# Glock 19 vs Ruger P9 as a general home defense gun. General characteristics of each?



## red009 (Nov 16, 2011)

I want to get a handgun for home defense. I want a gun that will: 

Last the longest, durable.
Easy to pick up and fire. (Double Action)
Reliable. 
Has the safest design, aka its design is easy for a novice shooter, and prevents accidental discharges. 

BUT, NOTE FOR THE MOST PART THE GUN WILL BE SITTING ON A SHELF INSTEAD OF BEING DRAGGED AROUND ON THE RANGE. I don't intend to clean my gun and shoot it obsessively.


----------



## TedDeBearFrmHell (Jul 1, 2011)

red009 said:


> ..... prevents accidental discharges.
> 
> ........ THE GUN WILL BE SITTING ON A SHELF INSTEAD OF BEING DRAGGED AROUND ON THE RANGE. I don't intend to clean my gun and shoot it obsessively.

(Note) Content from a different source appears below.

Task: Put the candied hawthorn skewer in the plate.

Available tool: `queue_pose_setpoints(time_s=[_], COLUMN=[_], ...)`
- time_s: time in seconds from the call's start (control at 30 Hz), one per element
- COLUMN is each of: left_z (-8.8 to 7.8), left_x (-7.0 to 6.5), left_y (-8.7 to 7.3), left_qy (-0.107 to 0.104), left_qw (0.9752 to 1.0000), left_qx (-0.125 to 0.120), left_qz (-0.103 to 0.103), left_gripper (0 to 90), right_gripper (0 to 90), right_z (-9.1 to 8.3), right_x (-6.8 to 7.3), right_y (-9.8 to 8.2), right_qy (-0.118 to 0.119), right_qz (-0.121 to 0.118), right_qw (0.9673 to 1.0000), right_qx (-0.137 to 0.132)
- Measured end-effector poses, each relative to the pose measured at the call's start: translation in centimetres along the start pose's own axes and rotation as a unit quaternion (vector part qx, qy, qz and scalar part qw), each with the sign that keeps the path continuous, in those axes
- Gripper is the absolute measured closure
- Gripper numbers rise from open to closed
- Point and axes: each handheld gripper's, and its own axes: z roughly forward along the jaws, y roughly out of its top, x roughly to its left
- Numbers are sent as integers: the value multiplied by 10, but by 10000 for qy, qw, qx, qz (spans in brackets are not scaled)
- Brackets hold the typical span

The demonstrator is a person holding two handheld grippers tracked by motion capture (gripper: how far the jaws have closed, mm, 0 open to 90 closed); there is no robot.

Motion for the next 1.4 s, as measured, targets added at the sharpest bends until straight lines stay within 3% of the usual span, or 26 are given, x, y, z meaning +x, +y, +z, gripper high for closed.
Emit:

first, only the SHOOTER prevents accidental disharges .....

second, as a novice if you do not intend to become proficient with your gun or clean it i stongly suggest a.........

ROTTWEILER


----------



## jakeleinen1 (Jul 20, 2011)

*1) Last the longest, durable.
2) Easy to pick up and fire.
3) Reliable. 
4) Has the safest design*

1) Glock, tho Ruger makes a fine quality product for defensive purposes I feel Glock is beter
2) There are no safeties, all you do is have load the magazine, to pick it up rack the slide and shoot the gun
3) Reliable, thats like 1, glock
4) Has the safest design? A glock does not have the safest design, but the more "safety parts" on a gun, the more chance for things to go wrong.

Glocks are easy to clean, you should make sure to maintain your weapon over time despite you don't plan to use it that often

Also you MUST, I mean MUST shoot at least 300-500 rounds out of it before you just let it sit. Not only will you break in your gun, more importantly you will familiarize yourself with the gun during that period


----------



## recoilguy (Apr 30, 2009)

I don't know what a Ruger P9 is????????

Do you mean SR9? or maybe P90 or P95?

I have to agree with tedbear.... Accidental discharges atre the shooter not the gun. Gunns don't just go off in the middle of the night laying on the shelf. if you aren't going to become proficent get a Louisville Slugger. If you don't clean it you can not count on it to work when it is go time.

If you just want a gun to lay on the shelf and be a gun get a Kel Tec or a Jennings. They are both fine just laying around being a gun, guns.

RCG

RCG


----------



## Packard (Aug 24, 2010)

Handgun ownership should not be treated casually--like taking home a stray cat. 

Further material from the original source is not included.